## Activity
The answer must be an exact copy of every record.

## Data
== == ==
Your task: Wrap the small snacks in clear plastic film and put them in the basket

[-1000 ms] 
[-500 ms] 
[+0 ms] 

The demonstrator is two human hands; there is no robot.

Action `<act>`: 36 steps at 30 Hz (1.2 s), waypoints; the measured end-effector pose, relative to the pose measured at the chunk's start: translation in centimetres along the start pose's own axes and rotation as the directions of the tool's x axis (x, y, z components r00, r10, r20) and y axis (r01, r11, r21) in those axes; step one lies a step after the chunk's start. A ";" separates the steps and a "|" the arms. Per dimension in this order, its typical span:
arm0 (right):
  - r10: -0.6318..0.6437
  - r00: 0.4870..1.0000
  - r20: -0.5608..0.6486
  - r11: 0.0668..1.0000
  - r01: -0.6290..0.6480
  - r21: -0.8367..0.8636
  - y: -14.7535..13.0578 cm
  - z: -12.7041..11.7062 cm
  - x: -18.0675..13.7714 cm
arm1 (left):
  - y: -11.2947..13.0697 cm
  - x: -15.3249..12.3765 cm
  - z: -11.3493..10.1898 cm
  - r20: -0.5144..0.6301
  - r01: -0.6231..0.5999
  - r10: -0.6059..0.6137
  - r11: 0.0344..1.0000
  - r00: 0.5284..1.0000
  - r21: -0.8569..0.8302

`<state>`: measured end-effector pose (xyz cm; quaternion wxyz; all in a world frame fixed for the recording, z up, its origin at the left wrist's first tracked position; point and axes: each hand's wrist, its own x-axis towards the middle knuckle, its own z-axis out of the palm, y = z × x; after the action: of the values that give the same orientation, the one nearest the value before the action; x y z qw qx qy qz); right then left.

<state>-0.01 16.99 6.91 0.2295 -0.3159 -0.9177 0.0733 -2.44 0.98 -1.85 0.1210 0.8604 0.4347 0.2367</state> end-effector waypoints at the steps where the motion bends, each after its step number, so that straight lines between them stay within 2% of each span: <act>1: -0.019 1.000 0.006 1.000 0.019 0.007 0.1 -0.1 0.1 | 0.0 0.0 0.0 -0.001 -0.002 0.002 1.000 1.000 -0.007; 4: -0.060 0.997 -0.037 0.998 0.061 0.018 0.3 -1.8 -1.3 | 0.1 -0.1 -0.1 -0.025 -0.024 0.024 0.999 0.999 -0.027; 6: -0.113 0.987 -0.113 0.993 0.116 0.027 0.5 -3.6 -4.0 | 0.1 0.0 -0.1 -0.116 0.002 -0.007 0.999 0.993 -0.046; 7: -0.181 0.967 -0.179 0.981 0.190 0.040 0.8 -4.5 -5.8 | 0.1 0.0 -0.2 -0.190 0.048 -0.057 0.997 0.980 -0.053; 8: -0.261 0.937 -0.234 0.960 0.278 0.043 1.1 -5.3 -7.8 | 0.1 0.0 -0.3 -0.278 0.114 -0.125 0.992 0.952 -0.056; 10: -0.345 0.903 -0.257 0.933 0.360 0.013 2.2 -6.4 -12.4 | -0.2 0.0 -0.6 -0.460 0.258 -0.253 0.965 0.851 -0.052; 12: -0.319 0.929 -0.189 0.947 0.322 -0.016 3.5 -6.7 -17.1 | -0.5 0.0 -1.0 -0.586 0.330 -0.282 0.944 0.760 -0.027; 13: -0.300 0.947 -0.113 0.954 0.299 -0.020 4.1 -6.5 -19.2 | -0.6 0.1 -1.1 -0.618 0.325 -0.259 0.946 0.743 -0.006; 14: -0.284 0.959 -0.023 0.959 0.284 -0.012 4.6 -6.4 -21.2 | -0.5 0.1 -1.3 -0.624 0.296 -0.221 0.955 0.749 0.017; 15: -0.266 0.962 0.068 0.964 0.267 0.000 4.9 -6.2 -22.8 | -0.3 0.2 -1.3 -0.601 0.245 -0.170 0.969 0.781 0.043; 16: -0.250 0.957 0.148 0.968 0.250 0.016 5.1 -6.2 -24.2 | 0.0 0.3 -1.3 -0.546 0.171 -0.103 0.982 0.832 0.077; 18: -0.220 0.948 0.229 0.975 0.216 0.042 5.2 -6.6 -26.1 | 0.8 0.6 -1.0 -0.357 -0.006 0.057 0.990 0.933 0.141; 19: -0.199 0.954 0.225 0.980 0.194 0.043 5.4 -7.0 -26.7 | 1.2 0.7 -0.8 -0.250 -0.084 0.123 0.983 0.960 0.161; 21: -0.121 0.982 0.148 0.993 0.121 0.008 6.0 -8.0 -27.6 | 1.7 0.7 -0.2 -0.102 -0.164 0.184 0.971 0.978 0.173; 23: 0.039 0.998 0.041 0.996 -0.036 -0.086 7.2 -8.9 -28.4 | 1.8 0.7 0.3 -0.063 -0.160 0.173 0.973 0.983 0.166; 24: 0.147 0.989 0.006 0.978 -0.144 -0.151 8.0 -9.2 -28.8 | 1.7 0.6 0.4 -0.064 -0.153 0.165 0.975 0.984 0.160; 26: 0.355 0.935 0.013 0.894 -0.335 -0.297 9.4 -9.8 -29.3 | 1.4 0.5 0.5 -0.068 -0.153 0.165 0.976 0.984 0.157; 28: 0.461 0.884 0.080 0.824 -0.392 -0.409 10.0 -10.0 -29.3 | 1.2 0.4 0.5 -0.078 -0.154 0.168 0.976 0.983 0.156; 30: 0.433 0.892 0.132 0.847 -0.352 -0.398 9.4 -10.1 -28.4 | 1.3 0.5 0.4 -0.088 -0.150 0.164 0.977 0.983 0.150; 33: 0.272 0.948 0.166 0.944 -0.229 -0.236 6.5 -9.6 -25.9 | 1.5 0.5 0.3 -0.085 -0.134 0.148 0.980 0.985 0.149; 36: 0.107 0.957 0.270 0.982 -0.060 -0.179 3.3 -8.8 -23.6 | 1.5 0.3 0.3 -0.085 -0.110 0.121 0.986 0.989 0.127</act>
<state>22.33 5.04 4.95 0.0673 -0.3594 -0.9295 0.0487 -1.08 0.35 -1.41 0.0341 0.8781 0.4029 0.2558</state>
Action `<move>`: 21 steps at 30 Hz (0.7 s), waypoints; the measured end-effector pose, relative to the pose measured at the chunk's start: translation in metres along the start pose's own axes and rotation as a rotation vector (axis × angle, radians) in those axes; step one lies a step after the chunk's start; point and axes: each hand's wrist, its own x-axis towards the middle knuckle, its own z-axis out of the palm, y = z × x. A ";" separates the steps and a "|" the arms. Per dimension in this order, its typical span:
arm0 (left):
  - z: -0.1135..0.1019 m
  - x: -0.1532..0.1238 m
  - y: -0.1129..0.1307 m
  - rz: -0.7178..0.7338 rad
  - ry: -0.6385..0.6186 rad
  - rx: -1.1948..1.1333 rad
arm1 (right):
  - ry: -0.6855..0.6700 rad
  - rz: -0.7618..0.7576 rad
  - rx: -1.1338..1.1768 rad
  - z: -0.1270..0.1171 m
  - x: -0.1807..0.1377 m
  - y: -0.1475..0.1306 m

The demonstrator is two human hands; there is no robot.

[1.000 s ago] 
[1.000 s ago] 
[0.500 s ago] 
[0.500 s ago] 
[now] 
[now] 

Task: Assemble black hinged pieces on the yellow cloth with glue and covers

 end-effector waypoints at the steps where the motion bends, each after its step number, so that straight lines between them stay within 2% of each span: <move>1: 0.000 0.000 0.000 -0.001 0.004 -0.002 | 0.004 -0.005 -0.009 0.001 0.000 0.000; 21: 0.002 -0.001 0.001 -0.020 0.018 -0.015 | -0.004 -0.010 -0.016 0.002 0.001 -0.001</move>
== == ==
## Exercise output
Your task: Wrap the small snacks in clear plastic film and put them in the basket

[-1000 ms] 
[-500 ms] 
[+0 ms] 

The demonstrator is two human hands; there is no robot.

Action `<act>`: 36 steps at 30 Hz (1.2 s), waypoints; the measured end-effector pose, relative to the pose measured at the chunk's start: translation in centimetres along the start pose's own axes and rotation as the directions of the tool's x axis (x, y, z components r00, r10, r20) and y axis (r01, r11, r21) in those axes; step one lies a step after the chunk's start. A ";" separates the steps and a "|" the arms. Per dimension in this order, its typical span:
arm0 (right):
  - r10: -0.6318..0.6437
  - r00: 0.4870..1.0000
  - r20: -0.5608..0.6486
  - r11: 0.0668..1.0000
  - r01: -0.6290..0.6480
  - r21: -0.8367..0.8636
  - y: -14.7535..13.0578 cm
  - z: -12.7041..11.7062 cm
  - x: -18.0675..13.7714 cm
arm1 (left):
  - y: -11.2947..13.0697 cm
  - x: -15.3249..12.3765 cm
  - z: -11.3493..10.1898 cm
  - r20: -0.5144..0.6301
  - r01: -0.6231..0.5999
  - r10: -0.6059..0.6137
  - r11: 0.0344..1.0000
  - r00: 0.5284..1.0000
  - r21: -0.8569..0.8302

`<state>`: measured end-effector pose (xyz cm; quaternion wxyz; all in a world frame fixed for the recording, z up, its origin at the left wrist's first tracked position; point and axes: each hand's wrist, its own x-axis towards the middle knuckle, its own z-axis out of the palm, y = z × x; after the action: of the values that give the same orientation, the one nearest the value before the action; x y z qw qx qy qz); right then left.

<state>-0.01 16.99 6.91 0.2295 -0.3159 -0.9177 0.0733 -2.44 0.98 -1.85 0.1210 0.8604 0.4347 0.2367</state> end-effector waypoints at the steps where the motion bends, each after its step number, so that straight lines between them stay within 2% of each span: <act>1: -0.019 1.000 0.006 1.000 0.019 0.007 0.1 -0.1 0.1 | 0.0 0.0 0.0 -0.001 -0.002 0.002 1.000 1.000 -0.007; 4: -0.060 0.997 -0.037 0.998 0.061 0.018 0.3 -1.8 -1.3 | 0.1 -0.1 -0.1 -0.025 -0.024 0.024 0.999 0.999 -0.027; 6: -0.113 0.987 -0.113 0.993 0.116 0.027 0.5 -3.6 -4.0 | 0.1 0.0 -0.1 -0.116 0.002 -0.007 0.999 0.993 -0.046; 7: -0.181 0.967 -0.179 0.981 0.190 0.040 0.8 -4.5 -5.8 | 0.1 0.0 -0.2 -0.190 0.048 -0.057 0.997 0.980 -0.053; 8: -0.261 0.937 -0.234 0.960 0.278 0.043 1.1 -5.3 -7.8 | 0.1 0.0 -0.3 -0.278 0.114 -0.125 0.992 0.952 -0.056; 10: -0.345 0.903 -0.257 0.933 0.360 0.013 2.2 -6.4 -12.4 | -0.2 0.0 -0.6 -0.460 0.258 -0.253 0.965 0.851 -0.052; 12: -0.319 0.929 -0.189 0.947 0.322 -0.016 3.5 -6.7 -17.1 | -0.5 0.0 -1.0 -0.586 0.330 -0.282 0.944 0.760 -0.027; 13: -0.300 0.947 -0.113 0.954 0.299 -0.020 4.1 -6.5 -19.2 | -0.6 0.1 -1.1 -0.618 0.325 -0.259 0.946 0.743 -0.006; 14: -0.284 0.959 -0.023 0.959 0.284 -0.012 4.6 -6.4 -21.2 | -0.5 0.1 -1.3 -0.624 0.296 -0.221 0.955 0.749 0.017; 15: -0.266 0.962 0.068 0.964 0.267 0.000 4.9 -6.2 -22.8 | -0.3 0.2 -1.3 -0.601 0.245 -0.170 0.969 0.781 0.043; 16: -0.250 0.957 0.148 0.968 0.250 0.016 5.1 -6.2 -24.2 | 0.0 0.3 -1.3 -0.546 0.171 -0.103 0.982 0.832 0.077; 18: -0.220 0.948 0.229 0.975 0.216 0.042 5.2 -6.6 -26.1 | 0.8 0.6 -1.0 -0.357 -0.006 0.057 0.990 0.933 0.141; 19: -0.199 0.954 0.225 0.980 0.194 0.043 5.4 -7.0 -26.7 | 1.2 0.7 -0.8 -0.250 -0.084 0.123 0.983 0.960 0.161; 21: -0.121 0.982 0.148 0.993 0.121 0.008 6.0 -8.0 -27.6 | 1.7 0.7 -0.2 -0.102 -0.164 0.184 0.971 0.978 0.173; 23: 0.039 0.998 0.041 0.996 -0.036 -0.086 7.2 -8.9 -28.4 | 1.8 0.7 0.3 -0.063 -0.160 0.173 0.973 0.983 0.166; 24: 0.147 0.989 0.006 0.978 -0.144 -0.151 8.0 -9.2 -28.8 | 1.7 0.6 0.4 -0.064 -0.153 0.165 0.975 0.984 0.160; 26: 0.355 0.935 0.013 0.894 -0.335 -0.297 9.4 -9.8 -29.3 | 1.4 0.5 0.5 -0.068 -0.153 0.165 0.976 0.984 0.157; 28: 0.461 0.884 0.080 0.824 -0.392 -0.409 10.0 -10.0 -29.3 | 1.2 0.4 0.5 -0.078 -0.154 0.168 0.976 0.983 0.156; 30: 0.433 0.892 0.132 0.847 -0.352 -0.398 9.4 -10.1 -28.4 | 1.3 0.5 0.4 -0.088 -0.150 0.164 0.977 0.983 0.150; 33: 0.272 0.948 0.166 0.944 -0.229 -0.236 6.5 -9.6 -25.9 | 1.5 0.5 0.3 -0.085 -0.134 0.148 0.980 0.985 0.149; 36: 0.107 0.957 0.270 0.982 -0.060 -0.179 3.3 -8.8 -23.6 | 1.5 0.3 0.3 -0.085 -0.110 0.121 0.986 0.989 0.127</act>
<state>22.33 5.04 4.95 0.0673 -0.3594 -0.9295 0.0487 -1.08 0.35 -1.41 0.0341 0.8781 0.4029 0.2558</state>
Action `<move>`: 21 steps at 30 Hz (0.7 s), waypoints; the measured end-effector pose, relative to the pose measured at the chunk's start: translation in metres along the start pose's own axes and rotation as a rotation vector (axis × angle, radians) in those axes; step one lies a step after the chunk's start; point and axes: each hand's wrist, its own x-axis towards the middle knuckle, its own z-axis out of the palm, y = z × x. A ";" separates the steps and a "|" the arms. Per dimension in this order, its typical span:
arm0 (left):
  - z: -0.1135..0.1019 m
  - x: -0.1532..0.1238 m
  - y: -0.1129..0.1307 m
  - rz: -0.7178..0.7338 rad
  - ry: -0.6385..0.6186 rad
  - rx: -1.1948..1.1333 rad
arm1 (right):
  - ry: -0.6855..0.6700 rad
  - rz: -0.7618..0.7576 rad
  - rx: -1.1338..1.1768 rad
  - z: -0.1270..0.1171 m
  - x: -0.1807..0.1377 m
  - y: -0.1475..0.1306 m

The demonstrator is two human hands; there is no robot.

[1.000 s ago] 
[1.000 s ago] 
[0.500 s ago] 
[0.500 s ago] 
[now] 
[now] 

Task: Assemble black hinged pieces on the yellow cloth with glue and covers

 end-effector waypoints at the steps where the motion bends, each after its step number, so that straight lines between them stay within 2% of each span: <move>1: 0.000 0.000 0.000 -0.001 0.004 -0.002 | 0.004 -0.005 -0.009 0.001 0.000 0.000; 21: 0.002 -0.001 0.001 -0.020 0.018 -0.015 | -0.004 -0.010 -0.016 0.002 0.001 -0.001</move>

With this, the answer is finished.